Saved data entries
Content starts

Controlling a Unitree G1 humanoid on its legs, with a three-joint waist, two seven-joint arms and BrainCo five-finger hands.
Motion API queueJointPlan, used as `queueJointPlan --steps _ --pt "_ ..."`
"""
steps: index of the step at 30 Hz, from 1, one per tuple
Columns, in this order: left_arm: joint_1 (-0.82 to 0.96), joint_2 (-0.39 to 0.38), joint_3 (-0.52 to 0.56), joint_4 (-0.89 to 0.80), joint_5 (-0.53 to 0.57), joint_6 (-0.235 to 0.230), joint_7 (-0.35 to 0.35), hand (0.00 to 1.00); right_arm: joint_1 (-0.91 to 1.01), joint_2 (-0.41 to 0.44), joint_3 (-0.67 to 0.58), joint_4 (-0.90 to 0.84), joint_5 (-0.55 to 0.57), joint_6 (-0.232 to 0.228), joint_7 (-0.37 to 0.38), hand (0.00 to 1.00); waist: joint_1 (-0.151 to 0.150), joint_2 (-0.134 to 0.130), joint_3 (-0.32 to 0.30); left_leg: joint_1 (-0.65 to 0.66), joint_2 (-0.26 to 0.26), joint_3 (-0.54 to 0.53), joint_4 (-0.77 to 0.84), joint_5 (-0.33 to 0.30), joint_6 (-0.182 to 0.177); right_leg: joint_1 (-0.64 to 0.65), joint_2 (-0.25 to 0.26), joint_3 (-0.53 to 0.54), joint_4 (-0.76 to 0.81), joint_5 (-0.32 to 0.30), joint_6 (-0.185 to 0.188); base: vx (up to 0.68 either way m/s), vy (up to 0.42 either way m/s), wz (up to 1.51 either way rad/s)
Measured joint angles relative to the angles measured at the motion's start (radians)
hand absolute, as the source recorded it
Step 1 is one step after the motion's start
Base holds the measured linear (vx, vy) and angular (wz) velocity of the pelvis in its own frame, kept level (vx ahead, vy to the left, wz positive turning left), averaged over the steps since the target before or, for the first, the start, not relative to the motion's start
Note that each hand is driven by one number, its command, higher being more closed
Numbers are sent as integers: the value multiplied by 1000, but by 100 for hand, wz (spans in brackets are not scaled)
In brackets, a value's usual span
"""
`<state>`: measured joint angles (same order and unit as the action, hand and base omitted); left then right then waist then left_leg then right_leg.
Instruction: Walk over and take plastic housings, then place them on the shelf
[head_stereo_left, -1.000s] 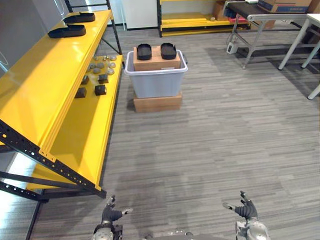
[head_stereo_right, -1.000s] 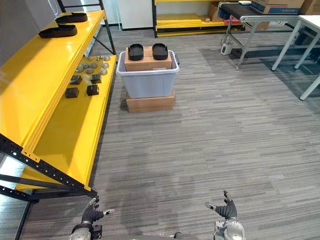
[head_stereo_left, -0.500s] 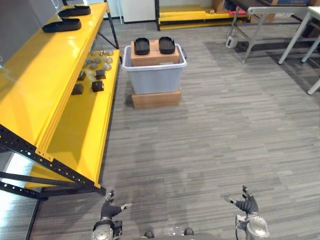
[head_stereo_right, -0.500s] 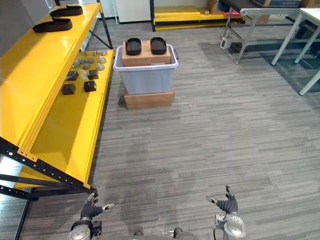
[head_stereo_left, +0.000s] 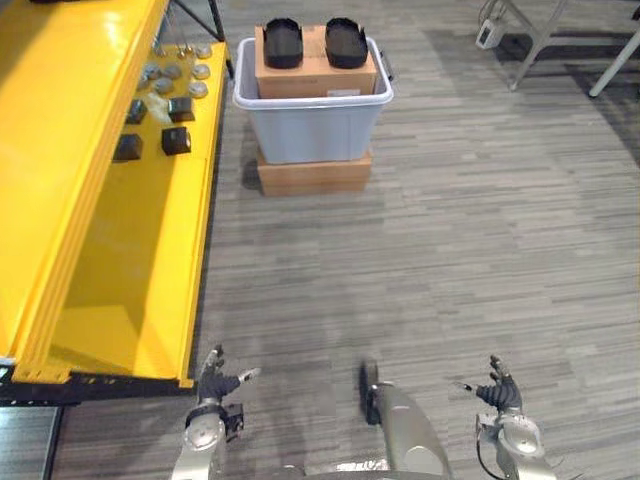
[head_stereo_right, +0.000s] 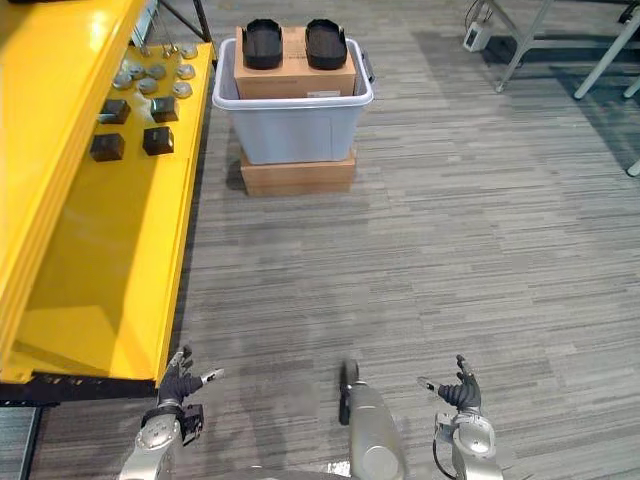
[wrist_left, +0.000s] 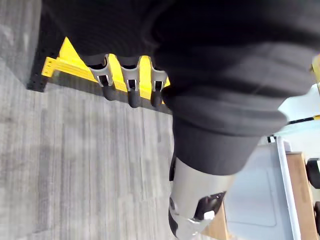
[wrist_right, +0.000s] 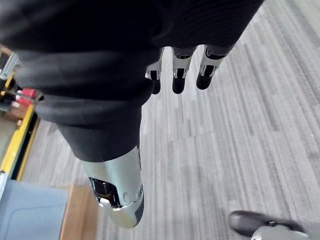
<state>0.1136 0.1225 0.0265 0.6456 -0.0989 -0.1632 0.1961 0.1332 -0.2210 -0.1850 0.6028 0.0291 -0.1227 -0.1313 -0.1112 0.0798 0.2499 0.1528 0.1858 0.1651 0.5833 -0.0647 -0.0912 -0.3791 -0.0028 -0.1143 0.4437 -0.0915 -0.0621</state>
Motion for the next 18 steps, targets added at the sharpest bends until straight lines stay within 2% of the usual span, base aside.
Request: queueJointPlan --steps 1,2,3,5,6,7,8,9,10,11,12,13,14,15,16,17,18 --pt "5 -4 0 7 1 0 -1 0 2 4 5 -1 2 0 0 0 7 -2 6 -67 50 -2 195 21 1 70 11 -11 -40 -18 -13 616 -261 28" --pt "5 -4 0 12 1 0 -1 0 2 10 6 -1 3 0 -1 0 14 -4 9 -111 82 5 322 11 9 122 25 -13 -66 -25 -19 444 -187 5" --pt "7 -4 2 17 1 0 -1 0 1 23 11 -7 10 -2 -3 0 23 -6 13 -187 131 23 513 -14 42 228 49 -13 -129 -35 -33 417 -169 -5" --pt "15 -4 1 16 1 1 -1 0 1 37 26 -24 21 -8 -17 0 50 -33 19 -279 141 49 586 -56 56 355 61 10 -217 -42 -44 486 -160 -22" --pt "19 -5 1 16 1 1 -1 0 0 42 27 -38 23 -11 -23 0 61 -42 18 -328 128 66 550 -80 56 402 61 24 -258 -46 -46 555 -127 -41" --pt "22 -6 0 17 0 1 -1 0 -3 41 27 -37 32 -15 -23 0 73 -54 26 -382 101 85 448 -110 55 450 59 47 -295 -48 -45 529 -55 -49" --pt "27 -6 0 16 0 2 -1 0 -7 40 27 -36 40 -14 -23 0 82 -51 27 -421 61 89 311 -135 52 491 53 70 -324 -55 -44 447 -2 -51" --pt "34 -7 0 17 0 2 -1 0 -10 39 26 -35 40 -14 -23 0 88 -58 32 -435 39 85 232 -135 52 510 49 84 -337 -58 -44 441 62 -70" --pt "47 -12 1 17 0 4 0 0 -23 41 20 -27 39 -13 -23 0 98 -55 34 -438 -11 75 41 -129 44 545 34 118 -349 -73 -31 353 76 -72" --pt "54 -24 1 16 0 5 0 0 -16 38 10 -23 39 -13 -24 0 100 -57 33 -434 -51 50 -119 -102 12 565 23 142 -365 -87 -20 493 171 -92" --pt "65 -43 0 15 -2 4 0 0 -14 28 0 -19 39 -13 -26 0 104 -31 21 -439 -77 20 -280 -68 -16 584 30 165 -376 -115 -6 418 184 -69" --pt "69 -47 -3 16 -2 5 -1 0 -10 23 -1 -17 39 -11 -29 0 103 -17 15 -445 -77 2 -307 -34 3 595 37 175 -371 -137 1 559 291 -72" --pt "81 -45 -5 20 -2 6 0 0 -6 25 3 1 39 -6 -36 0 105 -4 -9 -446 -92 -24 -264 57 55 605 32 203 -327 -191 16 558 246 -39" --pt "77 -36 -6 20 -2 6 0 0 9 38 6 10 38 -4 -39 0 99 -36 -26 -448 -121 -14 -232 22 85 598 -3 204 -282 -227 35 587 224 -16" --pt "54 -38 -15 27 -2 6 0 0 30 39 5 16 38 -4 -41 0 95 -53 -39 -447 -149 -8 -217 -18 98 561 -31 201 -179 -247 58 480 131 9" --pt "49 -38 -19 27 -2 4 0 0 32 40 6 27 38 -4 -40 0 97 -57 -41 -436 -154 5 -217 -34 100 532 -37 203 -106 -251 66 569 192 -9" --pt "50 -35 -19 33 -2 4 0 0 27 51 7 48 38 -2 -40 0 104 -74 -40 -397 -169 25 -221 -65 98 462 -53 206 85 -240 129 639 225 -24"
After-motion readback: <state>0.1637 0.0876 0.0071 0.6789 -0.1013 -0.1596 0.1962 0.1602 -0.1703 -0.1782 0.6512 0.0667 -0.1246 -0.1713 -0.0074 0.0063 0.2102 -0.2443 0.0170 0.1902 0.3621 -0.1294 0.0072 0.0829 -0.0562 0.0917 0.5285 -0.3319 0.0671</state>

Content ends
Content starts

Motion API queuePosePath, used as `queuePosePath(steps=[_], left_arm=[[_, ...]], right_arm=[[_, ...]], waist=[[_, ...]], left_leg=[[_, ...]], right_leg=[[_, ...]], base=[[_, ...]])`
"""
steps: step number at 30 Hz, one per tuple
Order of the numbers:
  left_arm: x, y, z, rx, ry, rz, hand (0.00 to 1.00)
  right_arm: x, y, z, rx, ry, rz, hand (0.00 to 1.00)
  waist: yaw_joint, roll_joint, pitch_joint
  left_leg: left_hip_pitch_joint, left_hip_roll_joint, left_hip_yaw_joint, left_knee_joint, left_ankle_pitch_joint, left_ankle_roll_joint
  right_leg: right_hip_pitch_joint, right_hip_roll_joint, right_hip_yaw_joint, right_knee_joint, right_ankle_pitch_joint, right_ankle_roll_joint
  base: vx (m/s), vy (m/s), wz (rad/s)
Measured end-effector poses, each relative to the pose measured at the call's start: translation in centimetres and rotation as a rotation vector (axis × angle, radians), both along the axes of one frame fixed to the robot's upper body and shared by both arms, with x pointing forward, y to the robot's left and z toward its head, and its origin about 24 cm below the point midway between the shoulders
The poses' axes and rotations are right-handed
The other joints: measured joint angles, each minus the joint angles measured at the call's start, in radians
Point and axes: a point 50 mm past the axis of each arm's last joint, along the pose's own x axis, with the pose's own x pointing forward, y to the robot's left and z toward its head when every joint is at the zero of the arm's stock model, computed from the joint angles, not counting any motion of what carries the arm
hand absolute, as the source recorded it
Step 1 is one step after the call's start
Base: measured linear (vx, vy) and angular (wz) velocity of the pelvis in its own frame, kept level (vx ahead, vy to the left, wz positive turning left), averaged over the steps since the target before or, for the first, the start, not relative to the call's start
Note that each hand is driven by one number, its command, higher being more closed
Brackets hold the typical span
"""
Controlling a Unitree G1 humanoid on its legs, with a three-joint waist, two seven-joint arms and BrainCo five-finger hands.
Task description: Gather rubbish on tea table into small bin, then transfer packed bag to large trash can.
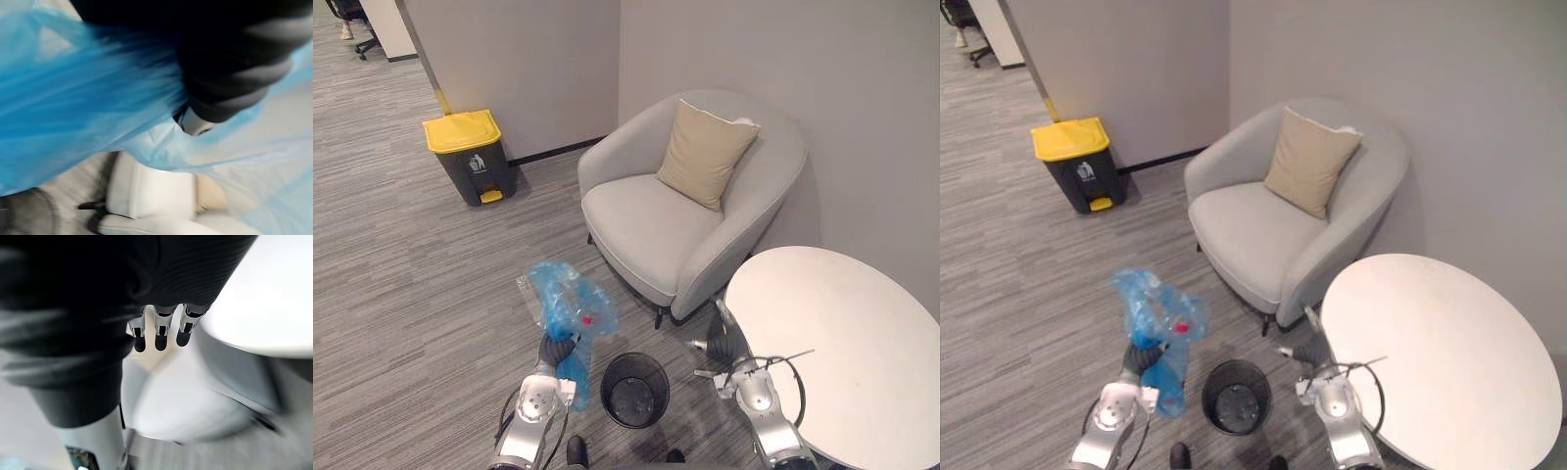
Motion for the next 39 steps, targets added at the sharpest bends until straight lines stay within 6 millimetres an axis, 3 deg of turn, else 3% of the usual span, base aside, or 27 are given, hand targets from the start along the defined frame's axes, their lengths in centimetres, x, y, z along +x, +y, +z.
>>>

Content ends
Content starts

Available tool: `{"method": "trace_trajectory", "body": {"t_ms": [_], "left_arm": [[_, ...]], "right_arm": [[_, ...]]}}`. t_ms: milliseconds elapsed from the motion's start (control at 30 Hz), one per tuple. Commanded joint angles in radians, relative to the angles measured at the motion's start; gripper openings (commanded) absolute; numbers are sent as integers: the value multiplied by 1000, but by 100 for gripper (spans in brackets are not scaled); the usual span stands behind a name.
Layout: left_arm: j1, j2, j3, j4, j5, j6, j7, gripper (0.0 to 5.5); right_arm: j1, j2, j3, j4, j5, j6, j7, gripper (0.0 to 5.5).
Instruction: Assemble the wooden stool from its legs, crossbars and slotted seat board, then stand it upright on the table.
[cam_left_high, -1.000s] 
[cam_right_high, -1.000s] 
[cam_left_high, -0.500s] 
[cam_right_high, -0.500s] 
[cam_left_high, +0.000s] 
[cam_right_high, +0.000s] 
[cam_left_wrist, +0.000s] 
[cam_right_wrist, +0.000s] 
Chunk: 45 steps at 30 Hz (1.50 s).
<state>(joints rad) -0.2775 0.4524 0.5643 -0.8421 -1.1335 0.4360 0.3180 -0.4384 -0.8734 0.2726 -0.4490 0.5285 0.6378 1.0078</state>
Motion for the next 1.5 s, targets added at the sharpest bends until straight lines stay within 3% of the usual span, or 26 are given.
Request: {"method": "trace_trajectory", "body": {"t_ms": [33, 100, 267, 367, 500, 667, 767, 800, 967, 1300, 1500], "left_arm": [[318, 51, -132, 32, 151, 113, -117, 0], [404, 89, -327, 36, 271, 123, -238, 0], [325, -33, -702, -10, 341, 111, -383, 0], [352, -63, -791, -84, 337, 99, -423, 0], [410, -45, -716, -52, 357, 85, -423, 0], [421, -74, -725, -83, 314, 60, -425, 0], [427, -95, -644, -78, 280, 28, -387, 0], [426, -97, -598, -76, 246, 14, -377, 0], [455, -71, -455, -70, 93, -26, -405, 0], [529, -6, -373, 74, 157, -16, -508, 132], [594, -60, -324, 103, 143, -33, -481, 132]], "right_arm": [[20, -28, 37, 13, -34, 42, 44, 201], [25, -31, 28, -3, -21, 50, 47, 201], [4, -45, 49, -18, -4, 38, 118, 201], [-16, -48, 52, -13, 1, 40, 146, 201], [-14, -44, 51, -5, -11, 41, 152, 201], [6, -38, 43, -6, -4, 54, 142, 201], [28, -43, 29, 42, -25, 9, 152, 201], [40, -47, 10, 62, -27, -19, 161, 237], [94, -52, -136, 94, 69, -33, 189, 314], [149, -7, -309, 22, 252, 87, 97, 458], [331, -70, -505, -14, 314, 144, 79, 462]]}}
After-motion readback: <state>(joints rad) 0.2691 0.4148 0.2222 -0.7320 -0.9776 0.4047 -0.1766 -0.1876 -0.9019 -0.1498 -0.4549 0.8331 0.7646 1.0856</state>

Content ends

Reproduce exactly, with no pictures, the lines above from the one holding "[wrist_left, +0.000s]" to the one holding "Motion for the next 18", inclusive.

* _Your response_
[wrist_left, +0.000s] 
[wrist_right, +0.000s] 
<state>0.1136 0.1225 0.0265 0.6456 -0.0989 -0.1632 0.1961 0.1332 -0.2210 -0.1850 0.6028 0.0291 -0.1227 -0.1313 -0.1112 0.0798 0.2499 0.1528 0.1858 0.1651 0.5833 -0.0647 -0.0912 -0.3791 -0.0028 -0.1143 0.4437 -0.0915 -0.0621</state>
Motion for the next 18 steps, targets added at the sharpest bends until straight lines stay within 2% of the usual span, base aside.

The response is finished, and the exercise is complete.